Etienne Saglio et sa compagnie Monstre(s) proposent un spectacle de magie, sans paroles, présenté dans la Grande Salle de la Comédie de Genève. Il faut l’avoir vu pour y croire… et encore.
Sur un sol en damier blanc et noir, bordé de murs avec une porte en fond de scène, apparaît Etienne Saglio (ou en alternance, selon les dates, Vasil Tasevski). Des feuilles d’arbres, bien que balayées par le personnage, continuent à s’accumuler sur scène. Des souris surgissent. Une plante bouge. Une marionnette entre en avant-scène, tenant une pancarte où on peut lire “Flashback”. La mélodie, au piano, de la comptine Promenons-nous dans les bois envoûte la Grande Salle. Noir. Une forêt mystérieuse apparaît sur scène. Elle se révèle peuplée d’animaux sauvages et de créatures extraordinaires, d’un loup et d’un géant (Guillaume Delaunay). L’adulte devient un enfant (joué par Bastien Lambert). Grondements de tonnerre.

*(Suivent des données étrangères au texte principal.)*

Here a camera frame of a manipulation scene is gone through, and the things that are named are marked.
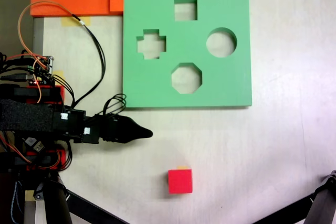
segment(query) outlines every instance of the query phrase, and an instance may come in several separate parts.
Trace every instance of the black metal leg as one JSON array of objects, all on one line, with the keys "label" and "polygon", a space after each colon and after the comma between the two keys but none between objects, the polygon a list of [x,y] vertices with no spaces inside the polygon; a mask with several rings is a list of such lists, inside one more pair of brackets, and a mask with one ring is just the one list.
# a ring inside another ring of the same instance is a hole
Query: black metal leg
[{"label": "black metal leg", "polygon": [[324,189],[316,195],[304,224],[332,224],[335,210],[334,193],[329,189]]},{"label": "black metal leg", "polygon": [[48,182],[44,186],[43,197],[48,224],[72,224],[64,188]]},{"label": "black metal leg", "polygon": [[70,212],[91,224],[129,224],[69,190],[68,194]]},{"label": "black metal leg", "polygon": [[309,209],[312,205],[312,199],[314,194],[296,201],[295,203],[282,208],[281,210],[265,217],[264,219],[257,221],[254,224],[295,224],[306,218]]}]

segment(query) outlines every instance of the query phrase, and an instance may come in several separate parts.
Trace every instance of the cross-shaped hole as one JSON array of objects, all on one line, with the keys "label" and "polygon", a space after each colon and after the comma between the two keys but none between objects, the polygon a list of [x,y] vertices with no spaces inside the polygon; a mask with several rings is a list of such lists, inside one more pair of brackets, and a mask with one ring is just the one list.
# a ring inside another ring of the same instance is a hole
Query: cross-shaped hole
[{"label": "cross-shaped hole", "polygon": [[161,52],[166,52],[166,36],[160,36],[158,29],[144,30],[143,36],[137,37],[138,52],[145,60],[159,59]]}]

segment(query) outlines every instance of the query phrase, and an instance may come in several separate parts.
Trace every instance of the tripod leg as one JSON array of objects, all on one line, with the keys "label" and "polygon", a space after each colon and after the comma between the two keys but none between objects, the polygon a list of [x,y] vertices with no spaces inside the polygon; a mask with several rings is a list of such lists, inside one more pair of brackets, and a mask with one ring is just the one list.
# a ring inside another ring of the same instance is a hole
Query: tripod leg
[{"label": "tripod leg", "polygon": [[48,224],[72,224],[64,189],[59,184],[48,182],[43,196]]},{"label": "tripod leg", "polygon": [[314,194],[308,195],[307,197],[296,201],[295,203],[282,208],[281,210],[265,217],[264,219],[257,221],[254,224],[295,224],[300,220],[303,220],[312,205],[312,200],[314,199]]},{"label": "tripod leg", "polygon": [[334,193],[328,188],[324,189],[316,195],[304,224],[332,224],[335,210]]}]

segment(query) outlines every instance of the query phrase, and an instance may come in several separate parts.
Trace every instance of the red cube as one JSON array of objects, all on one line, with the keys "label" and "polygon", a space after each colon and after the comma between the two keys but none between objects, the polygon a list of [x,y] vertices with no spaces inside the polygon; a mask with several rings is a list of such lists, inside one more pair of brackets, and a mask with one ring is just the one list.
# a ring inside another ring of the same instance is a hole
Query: red cube
[{"label": "red cube", "polygon": [[168,184],[170,194],[191,194],[193,192],[192,170],[169,170]]}]

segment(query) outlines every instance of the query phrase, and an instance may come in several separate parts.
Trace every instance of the green foam board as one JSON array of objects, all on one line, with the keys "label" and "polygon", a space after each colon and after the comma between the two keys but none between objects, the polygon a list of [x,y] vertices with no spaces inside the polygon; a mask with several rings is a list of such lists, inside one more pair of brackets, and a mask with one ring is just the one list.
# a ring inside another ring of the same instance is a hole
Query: green foam board
[{"label": "green foam board", "polygon": [[[196,2],[196,20],[175,21],[174,4]],[[217,58],[206,47],[210,34],[223,30],[236,43],[228,57]],[[145,59],[138,40],[159,31],[166,50]],[[124,0],[123,92],[129,108],[250,106],[251,63],[249,0]],[[181,94],[172,86],[178,66],[193,65],[202,85]]]}]

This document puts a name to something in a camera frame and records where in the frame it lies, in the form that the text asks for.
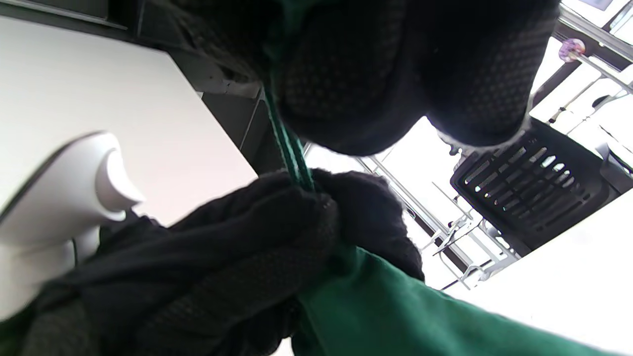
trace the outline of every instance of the purple object
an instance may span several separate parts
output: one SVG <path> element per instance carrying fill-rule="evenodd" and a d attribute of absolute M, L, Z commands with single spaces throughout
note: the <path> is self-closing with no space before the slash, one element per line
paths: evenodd
<path fill-rule="evenodd" d="M 577 60 L 580 55 L 583 55 L 585 50 L 584 42 L 576 38 L 570 38 L 563 42 L 562 47 L 558 51 L 558 57 L 565 63 L 571 63 Z"/>

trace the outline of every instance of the black fabric
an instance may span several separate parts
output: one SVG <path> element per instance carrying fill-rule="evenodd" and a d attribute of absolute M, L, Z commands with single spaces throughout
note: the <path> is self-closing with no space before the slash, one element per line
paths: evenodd
<path fill-rule="evenodd" d="M 34 308 L 30 305 L 9 319 L 0 322 L 0 355 L 18 355 L 24 336 L 33 319 Z"/>
<path fill-rule="evenodd" d="M 559 3 L 154 1 L 232 76 L 274 77 L 285 122 L 348 155 L 388 148 L 424 115 L 462 144 L 511 139 L 524 123 Z M 285 55 L 272 58 L 266 49 L 280 23 L 298 23 L 298 32 L 287 38 Z"/>
<path fill-rule="evenodd" d="M 384 180 L 314 175 L 321 193 L 280 172 L 169 228 L 140 217 L 105 229 L 97 254 L 38 297 L 24 355 L 269 355 L 340 239 L 423 279 Z"/>

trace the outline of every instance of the window
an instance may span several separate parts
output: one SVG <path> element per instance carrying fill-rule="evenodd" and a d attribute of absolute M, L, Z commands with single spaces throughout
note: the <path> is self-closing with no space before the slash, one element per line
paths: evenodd
<path fill-rule="evenodd" d="M 449 156 L 449 146 L 437 135 L 426 118 L 398 142 L 382 164 L 444 226 L 463 213 L 436 184 L 448 186 L 447 194 L 457 193 L 448 184 L 459 156 Z"/>
<path fill-rule="evenodd" d="M 613 0 L 604 10 L 599 10 L 591 4 L 605 3 L 605 0 L 563 0 L 562 3 L 578 15 L 593 22 L 598 27 L 605 26 L 629 0 Z"/>
<path fill-rule="evenodd" d="M 543 57 L 543 62 L 539 67 L 539 71 L 536 73 L 536 78 L 534 79 L 534 84 L 532 85 L 531 93 L 534 94 L 541 85 L 545 84 L 560 67 L 565 64 L 565 62 L 558 57 L 558 51 L 560 50 L 563 43 L 554 37 L 549 38 L 548 47 L 545 50 L 545 56 Z"/>
<path fill-rule="evenodd" d="M 363 166 L 353 157 L 340 155 L 315 144 L 310 145 L 306 150 L 305 156 L 306 164 L 310 168 L 323 168 L 332 173 L 349 172 L 350 170 L 365 171 Z"/>
<path fill-rule="evenodd" d="M 633 81 L 633 65 L 617 73 L 600 60 L 591 60 L 620 80 L 626 83 Z M 569 135 L 589 150 L 602 143 L 621 144 L 632 149 L 630 137 L 633 135 L 633 124 L 629 116 L 633 110 L 633 96 L 626 95 L 614 81 L 600 78 L 597 70 L 581 65 L 531 111 L 532 116 L 547 122 L 556 116 L 560 107 L 565 107 L 566 111 L 558 114 L 556 122 L 551 124 L 554 129 Z M 599 104 L 596 100 L 605 96 L 608 99 L 596 110 L 594 106 Z"/>
<path fill-rule="evenodd" d="M 421 251 L 422 272 L 424 272 L 427 286 L 442 289 L 456 279 L 455 275 L 461 275 L 461 271 L 448 258 L 444 257 L 444 262 L 446 262 L 446 265 L 444 265 L 439 256 L 433 256 L 437 251 L 437 246 L 435 244 L 429 245 L 431 241 L 430 236 L 407 213 L 404 215 L 404 223 L 406 224 L 409 238 L 418 249 L 428 246 Z"/>
<path fill-rule="evenodd" d="M 633 1 L 629 2 L 616 16 L 609 30 L 615 37 L 633 44 Z"/>

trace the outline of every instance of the black chair
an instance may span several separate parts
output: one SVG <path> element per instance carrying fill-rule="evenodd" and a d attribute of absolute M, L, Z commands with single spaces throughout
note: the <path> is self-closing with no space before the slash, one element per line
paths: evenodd
<path fill-rule="evenodd" d="M 628 191 L 633 179 L 613 159 L 532 119 L 515 144 L 469 156 L 451 185 L 526 255 Z"/>

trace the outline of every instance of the white table
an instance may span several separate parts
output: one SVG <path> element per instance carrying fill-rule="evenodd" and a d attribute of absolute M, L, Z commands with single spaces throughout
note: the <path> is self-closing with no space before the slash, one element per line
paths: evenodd
<path fill-rule="evenodd" d="M 56 148 L 119 139 L 164 224 L 256 178 L 164 52 L 0 16 L 0 208 Z"/>
<path fill-rule="evenodd" d="M 633 355 L 633 191 L 456 298 Z"/>

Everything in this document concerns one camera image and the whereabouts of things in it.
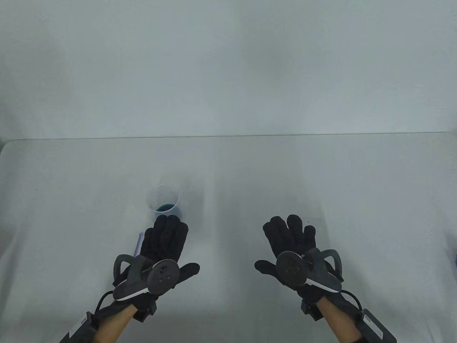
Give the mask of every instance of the gloved hand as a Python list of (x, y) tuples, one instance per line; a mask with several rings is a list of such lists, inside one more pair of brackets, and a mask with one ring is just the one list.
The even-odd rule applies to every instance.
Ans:
[[(140, 255), (150, 259), (151, 265), (164, 259), (172, 259), (178, 262), (188, 232), (189, 228), (178, 217), (160, 215), (155, 220), (154, 227), (146, 230)], [(121, 273), (118, 279), (114, 280), (113, 285), (115, 287), (127, 277), (128, 269), (129, 267)], [(191, 276), (198, 274), (199, 271), (200, 265), (197, 263), (184, 265), (180, 268), (178, 281), (173, 288)], [(134, 305), (138, 309), (134, 318), (143, 322), (148, 315), (154, 313), (155, 301), (158, 298), (158, 295), (143, 293), (128, 300), (114, 301), (111, 305), (96, 311), (94, 317), (96, 320), (101, 320), (122, 311), (129, 305)]]
[[(278, 257), (278, 255), (284, 251), (292, 251), (298, 255), (303, 255), (309, 249), (316, 247), (316, 229), (314, 226), (308, 225), (303, 230), (302, 227), (302, 220), (295, 214), (288, 216), (287, 225), (281, 217), (273, 217), (268, 223), (263, 225), (263, 231), (265, 232), (265, 236), (270, 242), (271, 249), (273, 250), (275, 257)], [(327, 270), (339, 278), (342, 282), (343, 278), (335, 272), (330, 263), (325, 262), (325, 264), (327, 266)], [(271, 275), (283, 285), (286, 285), (279, 277), (278, 272), (276, 271), (276, 265), (272, 264), (271, 262), (259, 260), (255, 263), (255, 268), (262, 274)], [(298, 295), (303, 299), (302, 310), (305, 312), (305, 314), (309, 313), (314, 320), (319, 320), (322, 318), (322, 314), (317, 308), (316, 303), (324, 296), (335, 306), (353, 318), (357, 318), (360, 315), (360, 311), (354, 305), (348, 302), (341, 295), (341, 293), (327, 292), (321, 288), (308, 284), (300, 287), (289, 288), (296, 291)]]
[[(288, 216), (287, 225), (281, 217), (273, 217), (268, 223), (263, 225), (263, 231), (270, 242), (275, 257), (278, 257), (284, 251), (292, 251), (298, 255), (303, 255), (309, 249), (316, 247), (314, 237), (316, 235), (316, 229), (314, 226), (308, 225), (304, 229), (302, 228), (302, 220), (295, 214)], [(275, 264), (265, 260), (259, 260), (254, 266), (262, 274), (271, 275), (283, 285), (286, 285), (279, 277)], [(332, 273), (335, 273), (330, 264), (327, 264), (327, 268)], [(289, 288), (295, 290), (308, 306), (314, 305), (329, 293), (321, 288), (307, 284), (301, 287)]]

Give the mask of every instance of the white backdrop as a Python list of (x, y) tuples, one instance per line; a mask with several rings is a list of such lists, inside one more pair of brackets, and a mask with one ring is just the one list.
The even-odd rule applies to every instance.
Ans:
[(454, 0), (1, 0), (0, 138), (447, 131)]

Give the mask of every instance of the forearm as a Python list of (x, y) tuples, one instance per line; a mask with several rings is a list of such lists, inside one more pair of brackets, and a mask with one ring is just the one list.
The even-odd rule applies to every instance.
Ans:
[(316, 305), (340, 343), (353, 343), (362, 338), (352, 318), (327, 298), (322, 298)]
[(137, 312), (137, 308), (130, 305), (121, 312), (105, 319), (95, 334), (92, 343), (114, 343), (117, 341), (128, 322)]

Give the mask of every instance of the black cable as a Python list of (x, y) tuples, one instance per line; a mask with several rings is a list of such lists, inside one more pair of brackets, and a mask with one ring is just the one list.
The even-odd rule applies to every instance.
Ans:
[(97, 312), (98, 312), (98, 310), (100, 309), (100, 306), (101, 306), (103, 300), (105, 300), (105, 298), (106, 298), (109, 294), (113, 294), (113, 291), (110, 290), (109, 292), (106, 292), (104, 295), (101, 296), (100, 301), (98, 302), (97, 308), (95, 309), (95, 312), (94, 312), (94, 313), (97, 313)]
[(345, 293), (348, 296), (350, 296), (352, 299), (354, 299), (357, 303), (357, 306), (359, 307), (360, 312), (362, 312), (362, 305), (355, 295), (353, 295), (351, 292), (348, 292), (347, 290), (344, 290), (344, 289), (341, 290), (341, 293)]

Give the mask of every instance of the plastic cup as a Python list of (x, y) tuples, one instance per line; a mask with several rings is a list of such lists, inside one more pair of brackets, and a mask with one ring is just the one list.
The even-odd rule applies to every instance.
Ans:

Formé à l’art du cirque, Etienne Saglio est l’une des figures principales de la « magie nouvelle », apparue au début des années 2000, qui vise à créer un nouveau langage d’arts vivants. Ses spectacles sont un melting pot où se retrouvent l’art de la marionnette, de la musique, de la littérature, du cirque et de l’illusion. Le dispositif colossal mis en place ici pour assurer ces illusions visuelles, accompagné d’une ambiance musicale omniprésente, vise à favoriser l’immersion des spectateurs dans un univers onirique, même si, happé par la virtuosité des tours, qui semblent échapper au réel, ces derniers ne cessent de se demander « Comment ont-ils fait ? ». La maîtrise avec laquelle est manipulée cette machine à illusions et à surprise est déconcertante. Entre les effets, en contemplant ces personnages qui se meuvent dans ce monde surnaturel, apparaissant, puis disparaissant, on peut toutefois être amené à s’interroger sur ce qui est censé faire sens dans ce spectacle ouvert à l’interprétation. Sans doute propose-t-il de confronter le public à certaines de ses peurs irrationnelles issues de l’enfance : peur de la forêt, du noir, du tonnerre, des loups… C’est l’atmosphère parfois cauchemardesque qui donne l’impression d’être pris dans un rêve où ces peurs se concrétisent. Au service de la beauté et de la magie, cette poésie contient peu de pistes narratives : certains pourraient, pour cette raison, avoir du mal à y adhérer et à s’identifier aux émotions des personnages. Si les effets d’émerveillement et de surprise étaient liés par une trame plus évidente, nous aurions sans doute été encore plus touché et ému.